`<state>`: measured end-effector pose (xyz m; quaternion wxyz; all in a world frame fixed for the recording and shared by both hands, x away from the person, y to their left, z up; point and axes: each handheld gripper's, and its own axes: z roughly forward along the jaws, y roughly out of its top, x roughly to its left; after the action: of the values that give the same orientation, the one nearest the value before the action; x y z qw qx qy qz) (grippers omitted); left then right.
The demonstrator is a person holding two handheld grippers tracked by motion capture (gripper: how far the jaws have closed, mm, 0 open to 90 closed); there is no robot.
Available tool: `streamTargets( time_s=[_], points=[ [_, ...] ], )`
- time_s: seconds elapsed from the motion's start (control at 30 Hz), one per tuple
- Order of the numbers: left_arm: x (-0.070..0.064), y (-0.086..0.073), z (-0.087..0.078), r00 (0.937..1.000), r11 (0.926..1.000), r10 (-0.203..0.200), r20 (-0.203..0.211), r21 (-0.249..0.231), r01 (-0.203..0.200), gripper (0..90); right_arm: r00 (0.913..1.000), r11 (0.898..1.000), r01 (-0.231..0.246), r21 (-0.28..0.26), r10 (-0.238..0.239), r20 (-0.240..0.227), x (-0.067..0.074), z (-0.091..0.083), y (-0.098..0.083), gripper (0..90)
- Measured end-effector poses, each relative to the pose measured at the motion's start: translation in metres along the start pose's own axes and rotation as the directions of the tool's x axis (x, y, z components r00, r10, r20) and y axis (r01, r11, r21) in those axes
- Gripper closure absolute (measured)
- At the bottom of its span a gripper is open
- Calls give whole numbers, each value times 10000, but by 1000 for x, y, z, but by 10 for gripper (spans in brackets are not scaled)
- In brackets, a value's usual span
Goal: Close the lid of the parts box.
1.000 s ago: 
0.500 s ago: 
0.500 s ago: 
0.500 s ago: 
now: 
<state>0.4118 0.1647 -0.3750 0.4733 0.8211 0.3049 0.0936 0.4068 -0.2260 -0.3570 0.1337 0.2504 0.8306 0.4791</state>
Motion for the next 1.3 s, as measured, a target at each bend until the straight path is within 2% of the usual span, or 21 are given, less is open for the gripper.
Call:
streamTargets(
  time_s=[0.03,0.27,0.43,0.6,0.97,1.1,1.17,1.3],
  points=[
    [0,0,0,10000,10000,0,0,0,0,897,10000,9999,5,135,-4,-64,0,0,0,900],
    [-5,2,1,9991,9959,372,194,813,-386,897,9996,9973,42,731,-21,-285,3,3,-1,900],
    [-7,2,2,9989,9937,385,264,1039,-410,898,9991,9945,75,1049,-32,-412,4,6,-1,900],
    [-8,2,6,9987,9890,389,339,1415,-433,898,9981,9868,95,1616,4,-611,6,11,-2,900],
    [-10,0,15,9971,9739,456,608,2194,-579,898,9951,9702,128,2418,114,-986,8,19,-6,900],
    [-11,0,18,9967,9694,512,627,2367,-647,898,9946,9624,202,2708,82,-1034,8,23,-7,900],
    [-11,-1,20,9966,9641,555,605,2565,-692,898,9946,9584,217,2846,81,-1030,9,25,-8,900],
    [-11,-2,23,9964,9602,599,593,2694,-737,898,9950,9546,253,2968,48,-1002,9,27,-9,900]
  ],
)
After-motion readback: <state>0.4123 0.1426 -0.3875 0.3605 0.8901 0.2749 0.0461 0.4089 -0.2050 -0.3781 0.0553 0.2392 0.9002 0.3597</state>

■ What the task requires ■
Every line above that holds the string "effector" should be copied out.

■ Written answer ■
`<state>`: measured end-effector pose (xyz m; quaternion wxyz; all in a world frame fixed for the recording and shared by both hands, x away from the person, y to their left, z up; point and axes: each handheld gripper's, and its own axes: z roughly forward along the jaws, y roughly out of its top, x roughly to its left; after the action: of the values that give the same orientation, the one nearest the value before the action; x y z qw qx qy qz) (grippers omitted); left then right.
- Measured end-effector poses, each relative to the pose measured at the motion's start: translation in metres along the start pose's own axes and rotation as the directions of the tool's x axis (x, y, z components r00, r10, r20) and y axis (r01, r11, r21) in those axes

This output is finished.